Curiously, the Heat are playing better on the road than at home this season. They are 14-11 on the road and 11-16 at home. In fact, they just finished a terrible 0-3 home stretch.
Sacramento, however, is tough at home, posting a 17-11 record in its arena this season.
It will be interesting to see how much -- if at all -- the recent trade acquisitions for Miami and Sacramento will impact Friday's game.
Barnes, acquired from the Dallas Mavericks, figures to help the Kings.
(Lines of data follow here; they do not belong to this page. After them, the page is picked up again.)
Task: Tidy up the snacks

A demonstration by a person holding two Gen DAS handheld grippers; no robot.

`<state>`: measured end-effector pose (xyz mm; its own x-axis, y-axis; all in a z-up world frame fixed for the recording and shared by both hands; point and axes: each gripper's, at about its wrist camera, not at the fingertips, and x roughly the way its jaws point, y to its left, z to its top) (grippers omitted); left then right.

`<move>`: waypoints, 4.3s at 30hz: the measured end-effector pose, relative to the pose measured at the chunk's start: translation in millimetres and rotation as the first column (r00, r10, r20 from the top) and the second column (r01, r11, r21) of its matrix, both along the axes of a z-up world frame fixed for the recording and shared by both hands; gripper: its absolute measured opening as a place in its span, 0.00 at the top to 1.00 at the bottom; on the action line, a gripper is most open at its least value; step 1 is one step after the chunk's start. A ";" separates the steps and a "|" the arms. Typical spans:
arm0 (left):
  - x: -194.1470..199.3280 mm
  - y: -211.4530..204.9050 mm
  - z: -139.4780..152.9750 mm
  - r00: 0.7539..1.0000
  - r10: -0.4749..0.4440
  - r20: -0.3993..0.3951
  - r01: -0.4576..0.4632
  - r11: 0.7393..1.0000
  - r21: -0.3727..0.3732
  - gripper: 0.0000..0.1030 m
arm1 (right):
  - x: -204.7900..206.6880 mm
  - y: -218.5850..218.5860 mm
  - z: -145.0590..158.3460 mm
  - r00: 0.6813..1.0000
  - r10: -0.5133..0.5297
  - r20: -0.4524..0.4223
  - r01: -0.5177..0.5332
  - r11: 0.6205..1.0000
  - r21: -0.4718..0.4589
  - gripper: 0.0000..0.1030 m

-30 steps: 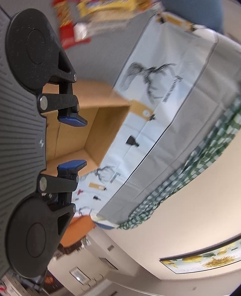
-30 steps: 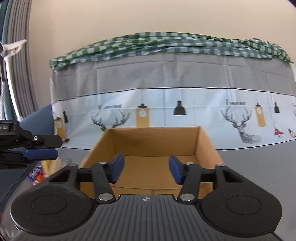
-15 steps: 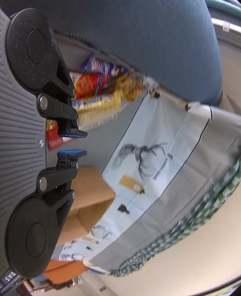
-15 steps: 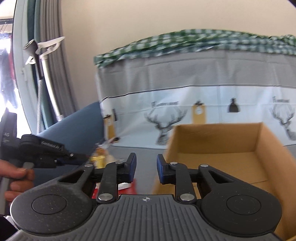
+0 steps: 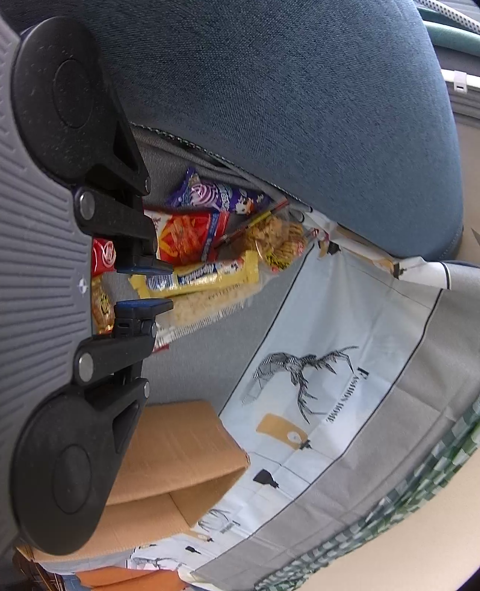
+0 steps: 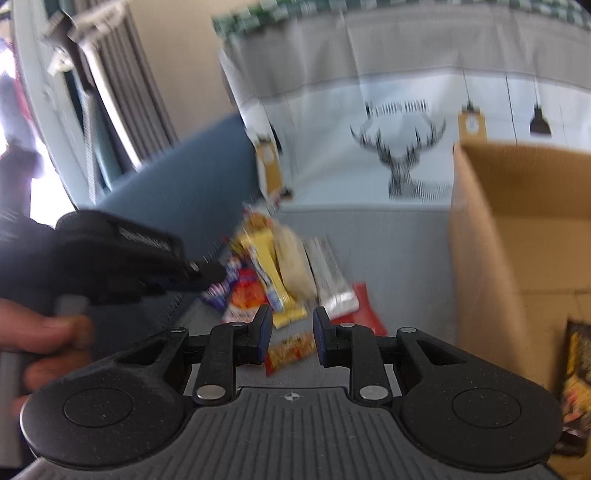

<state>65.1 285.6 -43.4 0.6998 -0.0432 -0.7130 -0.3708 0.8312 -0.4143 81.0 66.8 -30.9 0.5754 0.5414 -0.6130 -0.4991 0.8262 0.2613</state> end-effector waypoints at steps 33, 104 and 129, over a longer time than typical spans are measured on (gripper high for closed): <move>49.8 -5.7 -57.5 0.967 -0.016 -0.256 0.054 0.989 0.141 0.31 | 37.4 28.0 -53.8 0.989 0.026 -0.144 -0.060 0.969 -0.241 0.82; 9.1 -39.9 -59.9 0.899 -0.181 -0.398 0.270 0.946 0.180 0.48 | 8.4 10.4 -56.0 0.981 0.124 -0.151 -0.163 0.945 -0.285 0.75; 4.8 -29.4 -56.8 0.915 -0.159 -0.371 0.220 0.967 0.129 0.51 | 28.7 13.2 -57.0 0.990 0.078 -0.121 -0.103 0.970 -0.220 0.39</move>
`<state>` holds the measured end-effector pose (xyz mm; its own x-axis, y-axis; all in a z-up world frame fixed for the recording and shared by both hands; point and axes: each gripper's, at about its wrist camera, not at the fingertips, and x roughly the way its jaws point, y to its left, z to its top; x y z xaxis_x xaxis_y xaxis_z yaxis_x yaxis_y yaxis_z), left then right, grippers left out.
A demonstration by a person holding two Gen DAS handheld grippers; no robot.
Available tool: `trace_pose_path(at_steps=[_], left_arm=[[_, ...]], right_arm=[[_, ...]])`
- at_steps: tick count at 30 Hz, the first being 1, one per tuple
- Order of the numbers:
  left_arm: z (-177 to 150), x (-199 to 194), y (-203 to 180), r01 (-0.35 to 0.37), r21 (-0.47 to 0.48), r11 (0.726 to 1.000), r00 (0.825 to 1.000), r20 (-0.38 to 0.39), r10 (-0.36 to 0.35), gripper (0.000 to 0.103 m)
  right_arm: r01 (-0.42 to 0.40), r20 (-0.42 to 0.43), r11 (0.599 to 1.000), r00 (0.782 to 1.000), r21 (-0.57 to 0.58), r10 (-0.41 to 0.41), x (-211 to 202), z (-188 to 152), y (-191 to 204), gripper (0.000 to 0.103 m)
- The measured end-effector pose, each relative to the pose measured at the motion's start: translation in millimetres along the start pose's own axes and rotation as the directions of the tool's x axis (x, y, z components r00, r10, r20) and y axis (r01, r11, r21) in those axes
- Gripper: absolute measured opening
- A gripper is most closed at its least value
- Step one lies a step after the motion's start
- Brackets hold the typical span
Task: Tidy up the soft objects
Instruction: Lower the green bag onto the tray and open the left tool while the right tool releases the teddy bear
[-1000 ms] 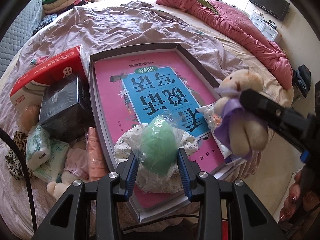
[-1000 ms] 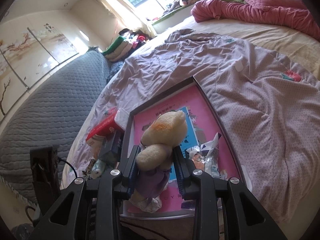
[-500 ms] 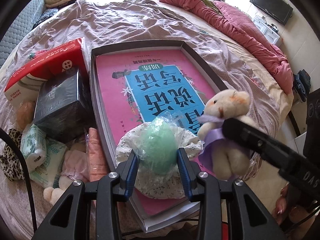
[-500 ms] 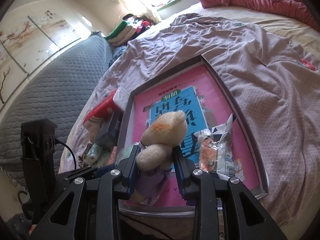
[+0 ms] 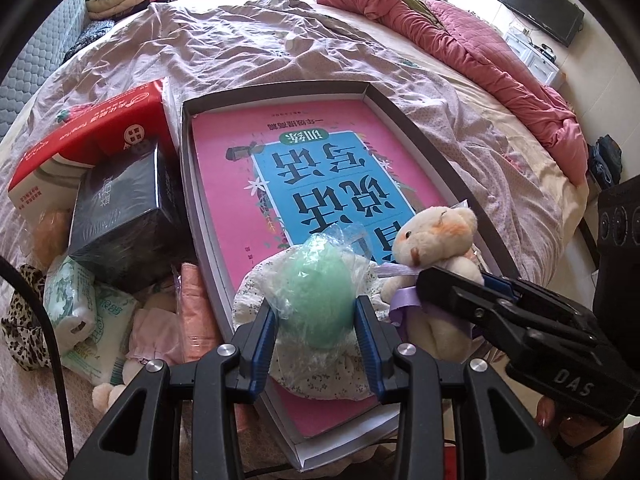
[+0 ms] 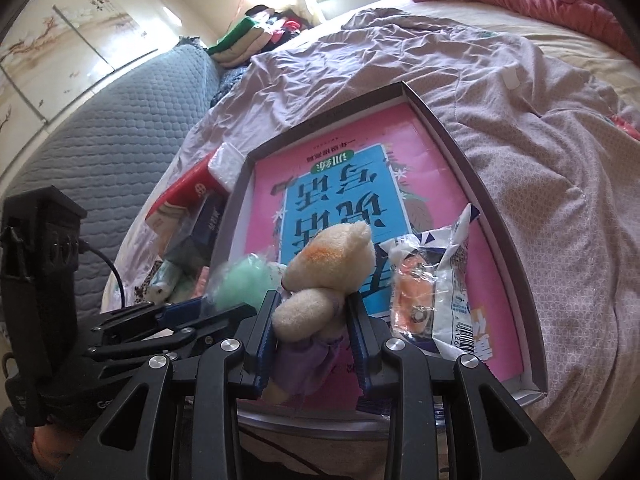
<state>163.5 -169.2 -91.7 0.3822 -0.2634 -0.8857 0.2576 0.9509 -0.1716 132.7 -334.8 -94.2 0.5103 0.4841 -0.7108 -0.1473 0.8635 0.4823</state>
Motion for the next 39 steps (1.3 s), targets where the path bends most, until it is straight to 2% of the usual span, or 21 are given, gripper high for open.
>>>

He was removed in the middle of Wednesday's game against the Charlotte Hornets but remained on the Dallas bench in a show of support.
"He's a better man than me," Mavs star Dirk Nowitzki said. "Everybody else would've bounced out (and left the arena).
"Harrison is just a genuinely good dude."
Besides being "a good dude," Barnes has the talent to help end Sacramento's 12-year playoff drought. The 6-foot-8 forward was a McDonald's All-American in high school, a star at North Carolina, a first-round pick (seventh overall) in 2012, an NBA All-Rookie selection in 2013 and a league champion as the Golden State Warriors' fifth-leading scorer in 2014-2015.
In 204 games with Dallas, he averaged 18.8 points and 5.2 rebounds, but some analysts believe he is more of a role player than an "alpha dog" leader.
As for the players traded away, the aging Randolph has yet to play this season due to injuries, but Shumpert and Jackson made solid contributions. Shumpert, known for his tough defense, was seventh on the team in scoring (8.9), and he started 40 of his 42 games. Jackson was eighth in scoring (6.7), and had played 49 of his 52 games coming off the bench.
The trade had strong Tar Heels ties as Jackson -- like Barnes -- is a former North Carolina first-rounder. Jackson was the 15th overall pick in 2017, but the Kings -- who are in the playoff hunt -- couldn't pass up the chance to get Barnes.
As for the Heat moves, Anderson is expected to be released by July. Ellington, a skilled 3-point shooter, had fallen out of the rotation, and trading Johnson gave Miami coach Erik Spoelstra a chance to give more minutes to Wade and Waiters.
Sacramento has won three straight games in its series against the Heat, including 123-113 decision in Miami on Oct. 29.
The Kings should be a tough out once again on Friday, led by young standouts such as Buddy Hield (averaging a team-high 20.4 points); De'Aaron Fox (17.5 points); Bogdan Bogdanovic (14.9 points); Marvin Bagley (13.2 points); and Willie Cauley-Stein (13.1 points).